Friendly Cove

Friendly Cove
Friendly Cove, Photo By Bud Logan

At one time, Friendly Cove was home to about 1500 people. Yuquot, (Friendly Cove) has been continually occupied for more than 4000 years.

In 1778, James Cook of the Royal Navy, while anchored in Resolution Cove on Bligh Island, went into Friendly Cove and first contact was made, although the Spanish had been trading with the first peoples for 4 years at this time and in effect, had made first contact 4 years before Captain Vancouver.

In 1789, a Spanish trading post and a Spanish fort were built and maintained and operated until 1795. The Nootka were a great asset to both the Spanish and the British in trade dealings, as they were continually having trade issues with each other. A meeting was held in nearby Tahsis in 1792 to resolve the dispute between Spain and Britain over trading rights with the people of Yuquot, it was called the Nootka Convention. The talks between Captain Vancouver and Captain Quadra were facilitated by Chief Maquinna.

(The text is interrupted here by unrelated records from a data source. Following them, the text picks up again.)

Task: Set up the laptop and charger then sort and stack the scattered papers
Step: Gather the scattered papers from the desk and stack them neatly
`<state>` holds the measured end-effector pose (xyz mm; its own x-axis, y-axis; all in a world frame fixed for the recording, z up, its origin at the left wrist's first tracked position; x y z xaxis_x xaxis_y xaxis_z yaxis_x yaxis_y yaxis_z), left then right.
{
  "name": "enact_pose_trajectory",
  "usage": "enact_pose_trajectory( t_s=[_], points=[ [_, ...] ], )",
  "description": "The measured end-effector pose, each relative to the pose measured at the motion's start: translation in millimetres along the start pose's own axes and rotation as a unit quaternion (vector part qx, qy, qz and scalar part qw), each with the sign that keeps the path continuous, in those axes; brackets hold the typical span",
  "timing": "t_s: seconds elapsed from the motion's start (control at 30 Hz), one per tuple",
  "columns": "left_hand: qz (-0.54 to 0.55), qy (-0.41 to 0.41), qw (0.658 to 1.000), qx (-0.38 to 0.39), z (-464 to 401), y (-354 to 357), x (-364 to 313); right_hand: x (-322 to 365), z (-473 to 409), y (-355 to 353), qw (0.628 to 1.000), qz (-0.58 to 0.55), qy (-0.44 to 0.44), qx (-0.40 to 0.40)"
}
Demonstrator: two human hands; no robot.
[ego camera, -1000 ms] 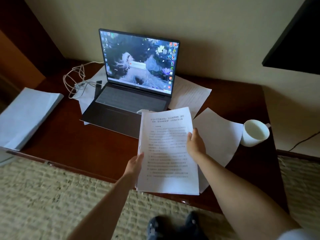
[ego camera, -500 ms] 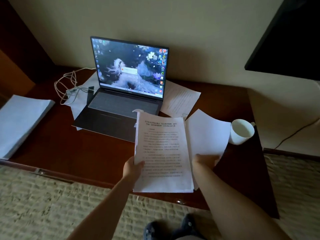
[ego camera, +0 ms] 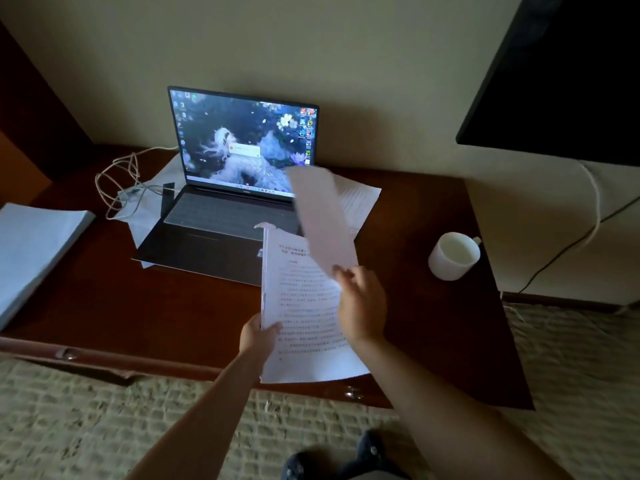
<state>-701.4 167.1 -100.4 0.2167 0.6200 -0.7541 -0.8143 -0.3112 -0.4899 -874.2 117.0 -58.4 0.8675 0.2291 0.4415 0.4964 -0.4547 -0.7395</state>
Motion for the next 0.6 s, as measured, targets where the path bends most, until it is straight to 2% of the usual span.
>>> enact_pose_trajectory(
  t_s=[0.03,0.1,0.17,0.23,0.27,0.33,0.37,0.4,0.47,0.53,0.6],
  points=[
    [0.002,0.001,1.0,0.006,0,0,-1,9,1,0,0.997,0.013,-0.069,0.022],
    [0.013,0.005,1.0,0.013,1,-1,-3,20,8,7,0.982,0.076,-0.15,0.084],
    [0.038,-0.002,0.999,0.019,2,-2,-3,21,15,14,0.976,0.112,-0.137,0.124],
    [0.048,-0.016,0.998,0.022,1,-4,-3,23,13,11,0.986,0.081,-0.109,0.094],
    [0.052,-0.027,0.998,0.023,1,-4,-3,27,6,7,0.993,0.047,-0.09,0.053],
    [0.068,-0.051,0.996,0.029,-1,-5,-1,40,-15,-10,0.997,-0.043,0.015,-0.067],
    [0.073,-0.063,0.995,0.033,-2,-5,0,44,-28,-19,0.982,-0.107,0.094,-0.125],
    [0.077,-0.072,0.994,0.032,-2,-5,0,46,-41,-23,0.955,-0.177,0.194,-0.138],
    [0.091,-0.084,0.992,0.036,-3,-6,3,34,-53,-17,0.907,-0.244,0.341,-0.04],
    [0.136,-0.092,0.985,0.051,0,-8,3,19,-44,-3,0.888,-0.23,0.388,0.089],
    [0.21,-0.139,0.966,0.061,3,-10,0,3,-19,8,0.866,-0.194,0.432,0.16]
  ],
)
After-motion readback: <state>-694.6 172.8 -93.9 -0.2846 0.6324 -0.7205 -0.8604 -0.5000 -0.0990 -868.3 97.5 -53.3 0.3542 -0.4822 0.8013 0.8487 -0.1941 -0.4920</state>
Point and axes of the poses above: each hand's wrist, its own z-axis away from the middle knuckle, its own y-axis out of the palm, x = y × z, the point moved 1 cm from there along -z, towards the middle knuckle, and after that the axes turned 8 degrees about -x, right-handed, at the moved point
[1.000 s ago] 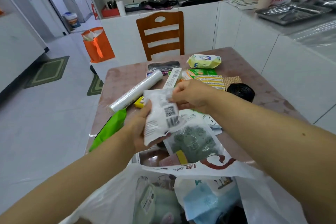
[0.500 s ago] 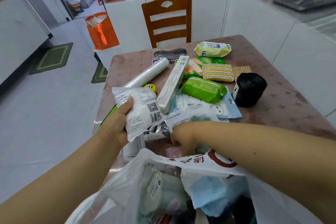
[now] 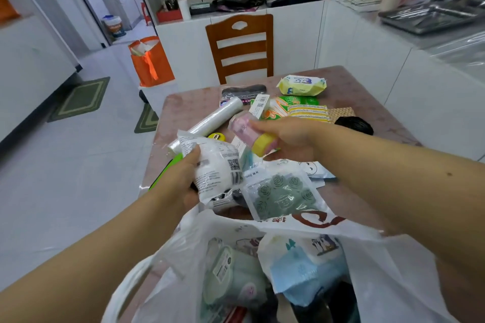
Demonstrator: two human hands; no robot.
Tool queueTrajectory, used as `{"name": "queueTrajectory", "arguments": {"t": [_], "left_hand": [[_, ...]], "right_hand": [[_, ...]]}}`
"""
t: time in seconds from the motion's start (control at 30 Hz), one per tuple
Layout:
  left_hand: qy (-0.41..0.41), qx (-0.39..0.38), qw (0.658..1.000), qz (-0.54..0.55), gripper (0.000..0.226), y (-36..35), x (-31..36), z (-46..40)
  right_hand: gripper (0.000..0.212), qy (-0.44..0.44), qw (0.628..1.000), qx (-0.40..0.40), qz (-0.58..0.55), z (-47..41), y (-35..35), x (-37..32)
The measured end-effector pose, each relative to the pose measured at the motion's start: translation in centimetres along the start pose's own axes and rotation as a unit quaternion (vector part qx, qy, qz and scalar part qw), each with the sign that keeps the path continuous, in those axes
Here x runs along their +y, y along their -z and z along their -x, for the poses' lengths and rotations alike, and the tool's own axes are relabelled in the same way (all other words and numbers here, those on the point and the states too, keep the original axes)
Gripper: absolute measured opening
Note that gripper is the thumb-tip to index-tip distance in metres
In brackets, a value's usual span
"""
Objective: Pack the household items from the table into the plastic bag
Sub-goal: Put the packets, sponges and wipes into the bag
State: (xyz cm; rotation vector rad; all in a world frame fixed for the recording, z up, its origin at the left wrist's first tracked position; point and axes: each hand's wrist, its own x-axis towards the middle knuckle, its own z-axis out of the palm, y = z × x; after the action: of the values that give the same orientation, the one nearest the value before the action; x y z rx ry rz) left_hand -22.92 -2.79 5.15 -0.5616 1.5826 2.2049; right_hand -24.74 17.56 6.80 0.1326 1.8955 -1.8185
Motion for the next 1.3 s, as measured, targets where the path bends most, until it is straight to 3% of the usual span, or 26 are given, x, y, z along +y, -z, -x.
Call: {"name": "queueTrajectory", "arguments": {"t": [0.13, 0.3, 0.43, 0.57, 0.63, 0.7, 0.77, 0.8, 0.87, 0.97, 1.07, 1.2, 1.23, 1.3], "left_hand": [[-0.025, -0.045, 0.999, 0.003, 0.029, -2.9, 1.5, 2.5], [0.029, -0.111, 0.993, 0.002, 0.049, -4.4, 2.7, 4.8], [0.027, -0.145, 0.972, -0.181, 0.061, -3.7, 4.6, 7.2], [-0.020, -0.137, 0.903, -0.407, 0.068, -1.5, 7.2, 12.0], [-0.058, -0.137, 0.848, -0.509, 0.084, -0.1, 7.9, 14.9], [-0.058, -0.122, 0.761, -0.635, 0.106, 0.9, 8.0, 17.2], [-0.043, -0.104, 0.692, -0.713, 0.100, 1.5, 7.6, 18.1], [-0.048, -0.102, 0.688, -0.717, 0.088, 1.6, 7.3, 18.2], [-0.083, -0.113, 0.737, -0.661, 0.052, 1.8, 7.2, 17.9], [-0.124, -0.121, 0.828, -0.533, 0.028, 2.0, 7.4, 17.8], [-0.119, -0.154, 0.866, -0.461, 0.030, 2.4, 7.3, 18.5], [-0.063, -0.208, 0.880, -0.421, 0.060, 4.0, 7.4, 18.8], [-0.046, -0.222, 0.880, -0.417, 0.069, 4.4, 7.5, 18.7], [-0.036, -0.237, 0.881, -0.408, 0.075, 4.8, 7.8, 18.7]], "right_hand": [[0.030, -0.010, 0.998, 0.035, -0.056, 0.9, -2.1, -0.9], [0.036, -0.031, 0.980, -0.015, -0.196, 3.7, -3.5, -2.2], [0.032, 0.010, 0.977, 0.079, -0.199, 7.6, -4.0, -3.1], [0.027, 0.064, 0.982, 0.061, -0.167, 13.5, -3.4, -3.6], [0.047, 0.062, 0.990, 0.010, -0.130, 15.8, -2.7, -3.0], [0.077, 0.015, 0.992, -0.046, -0.115, 17.1, -1.9, -1.6], [0.088, -0.035, 0.992, -0.094, -0.071, 17.5, -2.2, -0.3], [0.083, -0.061, 0.991, -0.116, -0.036, 17.4, -2.9, 0.2], [0.067, -0.091, 0.986, -0.134, 0.046, 17.0, -4.9, 1.0], [0.081, -0.072, 0.966, -0.110, 0.221, 15.0, -7.3, 2.1], [0.083, -0.033, 0.879, -0.126, 0.458, 14.2, -9.2, 2.9], [0.055, 0.063, 0.753, -0.075, 0.651, 16.5, -11.3, 1.9], [0.046, 0.091, 0.746, -0.042, 0.659, 16.8, -11.1, 1.0], [0.039, 0.109, 0.787, 0.021, 0.607, 16.3, -9.8, -1.3]]}}
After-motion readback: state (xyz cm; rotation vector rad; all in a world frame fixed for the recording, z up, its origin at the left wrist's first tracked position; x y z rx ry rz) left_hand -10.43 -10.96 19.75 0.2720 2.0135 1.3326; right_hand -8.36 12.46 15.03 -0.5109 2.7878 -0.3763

On March 22, 1803, while anchored in Nootka Sound, the trading vessel Boston was attacked by Nootka’s first peoples. Most of her crewmen were massacred, there were only two survivors, John R. Jewitt, and John Thompson, they became two of some fifty slaves owned by Chief Maquinna. There is a book out there about this called “White Slaves of Maquinna” it was written by John R. Jewitt himself.

Today, members of the Nuu-chah-nulth First Peoples of Nootka area conduct history tours that include a visit to the traditional gathering places of the Muchalaht or the site of the Spanish fort. You can also hike over most of the Island, on numerous trails that travel through old-growth rain forests and bright sandy beaches, you can hike around lagoons or swim in the numerous lakes. You will likely not see another soul once you are out of the village. The village itself has only about 20 people living there now.

When I was a young man, I logged for Art Mangles on Nootka Island. We were logging just down past the village at the lagoon. One day, when I had some time to myself, I hiked out to the west coast of the Island. I found a cabin that I was told had been built years back by a missionary. The walls were filled with very old newspapers. The headings on the papers were from the turn of the century. The stories were awesome to read.